*TASK*
Since the copy must match the original, write out each record word for word, skipping only the pictures.

[[ AVAILABLE DATA, beginning ]]

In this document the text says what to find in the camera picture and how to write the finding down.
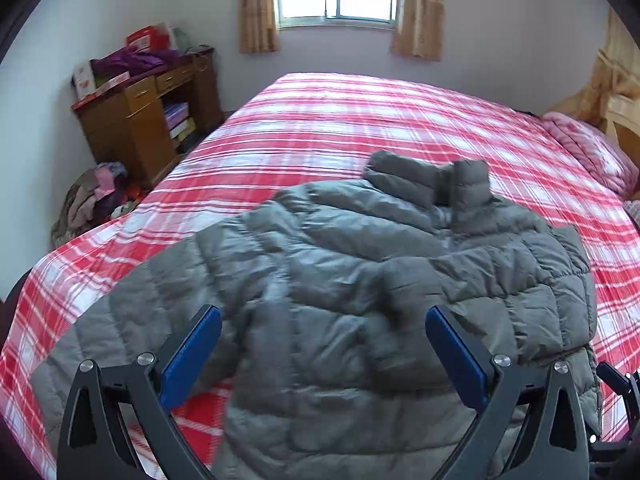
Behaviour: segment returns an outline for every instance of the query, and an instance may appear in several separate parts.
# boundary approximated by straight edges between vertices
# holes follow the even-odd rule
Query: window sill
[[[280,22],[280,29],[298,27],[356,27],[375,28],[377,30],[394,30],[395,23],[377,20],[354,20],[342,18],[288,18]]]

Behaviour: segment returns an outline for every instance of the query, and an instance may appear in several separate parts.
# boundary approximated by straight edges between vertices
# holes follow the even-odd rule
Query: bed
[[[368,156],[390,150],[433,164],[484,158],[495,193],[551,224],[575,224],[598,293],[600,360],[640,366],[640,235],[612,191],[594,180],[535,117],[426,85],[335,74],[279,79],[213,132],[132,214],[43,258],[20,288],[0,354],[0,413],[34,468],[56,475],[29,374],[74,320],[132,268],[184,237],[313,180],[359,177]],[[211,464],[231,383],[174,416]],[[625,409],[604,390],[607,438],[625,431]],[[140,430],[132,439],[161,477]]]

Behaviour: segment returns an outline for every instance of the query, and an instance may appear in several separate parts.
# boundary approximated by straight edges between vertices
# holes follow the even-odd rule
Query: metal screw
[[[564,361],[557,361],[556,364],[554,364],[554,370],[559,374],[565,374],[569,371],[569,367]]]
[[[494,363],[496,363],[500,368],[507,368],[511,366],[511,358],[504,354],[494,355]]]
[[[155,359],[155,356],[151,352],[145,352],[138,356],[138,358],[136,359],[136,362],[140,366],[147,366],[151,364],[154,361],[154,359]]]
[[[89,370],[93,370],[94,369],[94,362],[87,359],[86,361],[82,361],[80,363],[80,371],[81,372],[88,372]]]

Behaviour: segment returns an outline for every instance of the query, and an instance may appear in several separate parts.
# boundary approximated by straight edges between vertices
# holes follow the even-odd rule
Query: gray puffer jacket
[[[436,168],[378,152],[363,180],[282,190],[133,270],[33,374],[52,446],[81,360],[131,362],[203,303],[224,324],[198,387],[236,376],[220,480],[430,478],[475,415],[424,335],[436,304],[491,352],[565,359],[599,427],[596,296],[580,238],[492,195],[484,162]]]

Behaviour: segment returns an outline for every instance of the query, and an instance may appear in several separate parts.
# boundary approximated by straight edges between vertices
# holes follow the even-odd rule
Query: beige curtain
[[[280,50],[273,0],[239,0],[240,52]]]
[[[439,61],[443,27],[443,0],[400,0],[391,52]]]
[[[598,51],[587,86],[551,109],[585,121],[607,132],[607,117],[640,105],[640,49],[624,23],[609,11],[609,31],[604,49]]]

[[ AVAILABLE DATA, end ]]

*SOLVED EXERCISE*
In this document the text says what to find in the camera picture and how to write the finding down.
Behaviour: segment returns an outline for every instance of the query, and an instance may appear in several separate parts.
# boundary approximated by straight edges between vertices
# holes follow the even-odd rule
Query: window sill
[[[280,22],[280,29],[298,27],[356,27],[375,28],[377,30],[394,30],[395,23],[377,20],[354,20],[342,18],[288,18]]]

Behaviour: segment returns an outline for every instance of the query, and an instance may appear in several separate parts.
# boundary approximated by straight edges between vertices
# holes follow the even-odd rule
Query: bed
[[[368,156],[390,150],[433,164],[484,158],[495,193],[551,224],[575,224],[598,293],[600,360],[640,366],[640,235],[612,191],[594,180],[535,117],[426,85],[335,74],[279,79],[213,132],[132,214],[43,258],[20,288],[0,354],[0,413],[34,468],[56,475],[29,374],[74,320],[132,268],[184,237],[313,180],[359,177]],[[211,464],[231,383],[174,416]],[[625,409],[604,390],[607,438],[625,431]],[[140,430],[132,439],[161,477]]]

Behaviour: segment returns an outline for every instance of the query, and an instance may appear in several separate parts.
# boundary approximated by straight edges between vertices
# holes follow the even-odd rule
Query: metal screw
[[[564,361],[557,361],[556,364],[554,364],[554,370],[559,374],[565,374],[569,371],[569,367]]]
[[[494,363],[496,363],[500,368],[507,368],[511,366],[511,358],[504,354],[494,355]]]
[[[155,359],[155,356],[151,352],[145,352],[138,356],[138,358],[136,359],[136,362],[140,366],[147,366],[151,364],[154,361],[154,359]]]
[[[89,370],[93,370],[94,369],[94,362],[87,359],[86,361],[82,361],[80,363],[80,371],[81,372],[88,372]]]

Behaviour: segment returns an outline for every instance of the query, and an instance may appear in several separate parts.
# boundary approximated by straight edges between vertices
# holes follow the even-odd rule
Query: gray puffer jacket
[[[436,168],[378,152],[363,180],[282,190],[133,270],[33,374],[52,446],[81,360],[131,362],[203,303],[224,324],[198,387],[236,376],[220,480],[430,478],[475,415],[424,335],[436,304],[491,352],[565,359],[599,427],[596,296],[580,238],[492,195],[484,162]]]

Behaviour: segment returns an outline for every instance of the query, and an instance may appear in several separate parts.
# boundary approximated by straight edges between vertices
# holes follow the even-odd rule
Query: beige curtain
[[[280,50],[273,0],[239,0],[240,52]]]
[[[439,61],[443,27],[443,0],[400,0],[391,52]]]
[[[598,51],[587,86],[551,109],[585,121],[607,132],[607,117],[640,105],[640,49],[624,23],[609,11],[609,31],[604,49]]]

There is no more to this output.